__Task details__
The full listing below should be returned without a single change.

__Provided material__
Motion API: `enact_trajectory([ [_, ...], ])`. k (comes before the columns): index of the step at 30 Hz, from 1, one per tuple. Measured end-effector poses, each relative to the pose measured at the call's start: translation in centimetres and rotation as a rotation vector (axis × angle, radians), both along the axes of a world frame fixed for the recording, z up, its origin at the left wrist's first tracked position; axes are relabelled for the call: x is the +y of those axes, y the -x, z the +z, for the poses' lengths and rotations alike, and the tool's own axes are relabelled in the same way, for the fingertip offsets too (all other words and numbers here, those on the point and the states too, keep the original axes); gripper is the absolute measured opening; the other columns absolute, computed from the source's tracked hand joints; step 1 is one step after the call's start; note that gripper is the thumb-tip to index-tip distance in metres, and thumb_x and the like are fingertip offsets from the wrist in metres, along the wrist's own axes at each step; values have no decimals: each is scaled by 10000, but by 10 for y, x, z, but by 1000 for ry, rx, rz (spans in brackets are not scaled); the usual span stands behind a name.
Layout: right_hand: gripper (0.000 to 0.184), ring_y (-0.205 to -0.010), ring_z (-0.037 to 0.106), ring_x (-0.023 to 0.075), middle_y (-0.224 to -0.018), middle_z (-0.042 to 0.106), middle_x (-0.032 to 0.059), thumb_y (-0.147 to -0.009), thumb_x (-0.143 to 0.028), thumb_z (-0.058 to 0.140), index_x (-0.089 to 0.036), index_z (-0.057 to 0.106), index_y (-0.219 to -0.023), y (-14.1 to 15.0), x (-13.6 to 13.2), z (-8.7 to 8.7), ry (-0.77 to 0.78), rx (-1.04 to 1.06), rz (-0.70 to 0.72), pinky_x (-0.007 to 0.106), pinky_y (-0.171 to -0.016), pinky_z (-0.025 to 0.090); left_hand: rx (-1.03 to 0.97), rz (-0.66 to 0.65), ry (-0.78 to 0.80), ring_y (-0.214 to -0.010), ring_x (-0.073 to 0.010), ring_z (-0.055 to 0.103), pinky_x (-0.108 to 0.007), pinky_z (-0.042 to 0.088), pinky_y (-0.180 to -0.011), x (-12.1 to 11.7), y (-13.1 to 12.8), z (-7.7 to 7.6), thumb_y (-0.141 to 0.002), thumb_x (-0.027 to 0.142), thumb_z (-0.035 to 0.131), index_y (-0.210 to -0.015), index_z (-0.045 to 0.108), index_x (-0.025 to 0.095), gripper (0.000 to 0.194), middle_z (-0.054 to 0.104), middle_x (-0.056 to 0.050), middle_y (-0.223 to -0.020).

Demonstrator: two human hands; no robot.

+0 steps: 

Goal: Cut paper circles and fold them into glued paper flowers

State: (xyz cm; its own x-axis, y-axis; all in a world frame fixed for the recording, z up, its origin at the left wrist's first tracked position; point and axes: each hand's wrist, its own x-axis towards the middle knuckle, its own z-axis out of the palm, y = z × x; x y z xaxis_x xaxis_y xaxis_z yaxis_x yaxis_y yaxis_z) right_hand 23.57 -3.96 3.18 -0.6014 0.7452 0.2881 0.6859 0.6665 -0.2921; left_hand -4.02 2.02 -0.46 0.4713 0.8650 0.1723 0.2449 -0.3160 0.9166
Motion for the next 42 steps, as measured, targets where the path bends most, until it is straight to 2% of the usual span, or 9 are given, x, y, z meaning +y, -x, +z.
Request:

__Answer for the task__
Motion API: `enact_trajectory([ [_, ...], ])`. k (comes before the columns): index of the step at 30 Hz, from 1, one per tuple. Measured end-effector poses, each relative to the pose measured at the call's start: translation in centimetres and rotation as a rotation vector (axis × angle, radians), both along the axes of a world frame fixed for the recording, z up, its origin at the left wrist's first tracked position; axes are relabelled for the call: x is the +y of those axes, y the -x, z the +z, for the poses' lengths and rotations alike, and the tool's own axes are relabelled in the same way, for the fingertip offsets too (all other words and numbers here, those on the point and the states too, keep the original axes); gripper is the absolute measured opening; the other columns absolute, computed from the source's tracked hand joints; step 1 is one step after the call's start; note that gripper is the thumb-tip to index-tip distance in metres, and thumb_x and the like are fingertip offsets from the wrist in metres, along the wrist's own axes at each step; values have no decimals: each is scaled by 10000, but by 10 for y, x, z, but by 1000 for ry, rx, rz (spans in brackets are not scaled); the usual span stands behind a name.
Layout: right_hand: gripper (0.000 to 0.184), ring_y (-0.205 to -0.010), ring_z (-0.037 to 0.106), ring_x (-0.023 to 0.075), middle_y (-0.224 to -0.018), middle_z (-0.042 to 0.106), middle_x (-0.032 to 0.059), thumb_y (-0.147 to -0.009), thumb_x (-0.143 to 0.028), thumb_z (-0.058 to 0.140), index_x (-0.089 to 0.036), index_z (-0.057 to 0.106), index_y (-0.219 to -0.023), y (-14.1 to 15.0), x (-13.6 to 13.2), z (-8.7 to 8.7), ry (-0.77 to 0.78), rx (-1.04 to 1.06), rz (-0.70 to 0.72), pinky_x (-0.007 to 0.106), pinky_y (-0.171 to -0.016), pinky_z (-0.025 to 0.090); left_hand: rx (-1.03 to 0.97), rz (-0.66 to 0.65), ry (-0.78 to 0.80), ring_y (-0.214 to -0.010), ring_x (-0.073 to 0.010), ring_z (-0.055 to 0.103), pinky_x (-0.108 to 0.007), pinky_z (-0.042 to 0.088), pinky_y (-0.180 to -0.011), x (-12.1 to 11.7), y (-13.1 to 12.8), z (-7.7 to 7.6), thumb_y (-0.141 to 0.002), thumb_x (-0.027 to 0.142), thumb_z (-0.035 to 0.131), index_y (-0.210 to -0.015), index_z (-0.045 to 0.108), index_x (-0.025 to 0.095), gripper (0.000 to 0.194), middle_z (-0.054 to 0.104), middle_x (-0.056 to 0.050), middle_y (-0.223 to -0.020).

Demonstrator: two human hands; no robot.

+0 steps: 

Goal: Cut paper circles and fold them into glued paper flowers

State: (xyz cm; its own x-axis, y-axis; all in a world frame fixed for the recording, z up, its origin at the left wrist's first tracked position; point and axes: each hand's wrist, its own x-axis towards the middle knuckle, its own z-axis out of the palm, y = z × x; x y z xaxis_x xaxis_y xaxis_z yaxis_x yaxis_y yaxis_z) right_hand 23.57 -3.96 3.18 -0.6014 0.7452 0.2881 0.6859 0.6665 -0.2921; left_hand -4.02 2.02 -0.46 0.4713 0.8650 0.1723 0.2449 -0.3160 0.9166
Motion for the next 42 steps, as measured, targets where the path bends most, until it is straight to 2% of the usual span, or 9 are given, x, y, z meaning +y, -x, +z.
Request:

No additional answer is needed here.